**WHAT IS NEEDED:** Which lines come from the start of the listing through the line holding "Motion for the"? Restate exactly those, both included, minus the pictures.

**RECORDED DATA:**
• • • •

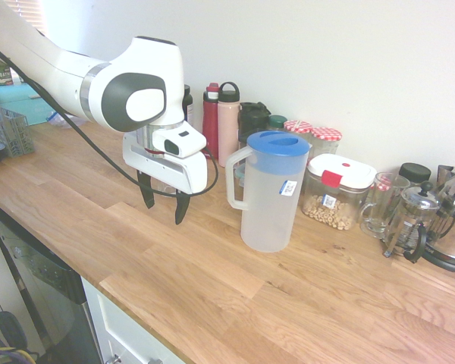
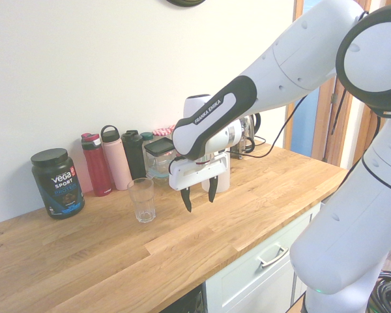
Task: Pour me some water
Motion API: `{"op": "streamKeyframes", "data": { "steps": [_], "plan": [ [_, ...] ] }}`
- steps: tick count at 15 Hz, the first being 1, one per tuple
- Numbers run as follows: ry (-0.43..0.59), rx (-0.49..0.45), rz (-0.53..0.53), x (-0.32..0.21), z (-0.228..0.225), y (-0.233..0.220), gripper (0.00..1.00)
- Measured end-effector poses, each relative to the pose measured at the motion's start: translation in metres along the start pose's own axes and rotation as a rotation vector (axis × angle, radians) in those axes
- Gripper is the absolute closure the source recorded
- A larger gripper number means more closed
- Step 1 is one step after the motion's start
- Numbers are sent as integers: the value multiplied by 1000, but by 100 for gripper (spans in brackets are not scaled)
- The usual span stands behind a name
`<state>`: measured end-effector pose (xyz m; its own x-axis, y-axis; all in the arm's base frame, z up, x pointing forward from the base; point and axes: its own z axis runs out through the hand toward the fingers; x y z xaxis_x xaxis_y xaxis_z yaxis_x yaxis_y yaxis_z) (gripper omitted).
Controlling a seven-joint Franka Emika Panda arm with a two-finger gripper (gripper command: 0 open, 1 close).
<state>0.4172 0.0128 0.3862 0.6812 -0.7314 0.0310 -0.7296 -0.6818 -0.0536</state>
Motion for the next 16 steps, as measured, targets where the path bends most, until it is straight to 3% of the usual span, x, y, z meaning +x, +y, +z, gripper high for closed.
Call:
{"op": "streamKeyframes", "data": {
  "steps": [4,9,13,16],
  "plan": [
    [2,-4,35,0,-2,-5,0],
    [56,35,137,2,-112,-15,0],
    [95,19,346,24,-192,-3,0],
    [125,20,476,41,-222,13,0]
  ]
}}
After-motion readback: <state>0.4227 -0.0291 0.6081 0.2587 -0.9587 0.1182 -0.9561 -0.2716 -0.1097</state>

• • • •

**RESULT:**
Task: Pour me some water
Motion API: `{"op": "streamKeyframes", "data": { "steps": [_], "plan": [ [_, ...] ] }}`
- steps: tick count at 15 Hz, the first being 1, one per tuple
- Numbers run as follows: ry (-0.43..0.59), rx (-0.49..0.45), rz (-0.53..0.53), x (-0.32..0.21), z (-0.228..0.225), y (-0.233..0.220), gripper (0.00..1.00)
- Measured end-effector poses, each relative to the pose measured at the motion's start: translation in metres along the start pose's own axes and rotation as a rotation vector (axis × angle, radians) in those axes
- Gripper is the absolute closure the source recorded
- A larger gripper number means more closed
- Step 1 is one step after the motion's start
- Numbers are sent as integers: the value multiplied by 1000, but by 100 for gripper (spans in brackets are not scaled)
- The usual span stands behind a name
`<state>`: measured end-effector pose (xyz m; its own x-axis, y-axis; all in the arm's base frame, z up, x pointing forward from the base; point and axes: its own z axis runs out through the hand toward the fingers; x y z xaxis_x xaxis_y xaxis_z yaxis_x yaxis_y yaxis_z) (gripper omitted).
Controlling a seven-joint Franka Emika Panda arm with a two-finger gripper (gripper command: 0 open, 1 close).
<state>0.4172 0.0128 0.3862 0.6812 -0.7314 0.0310 -0.7296 -0.6818 -0.0536</state>
Motion for the next 16 steps, as measured, targets where the path bends most, until it is straight to 3% of the usual span, x, y, z meaning +x, +y, +z, gripper high for closed.

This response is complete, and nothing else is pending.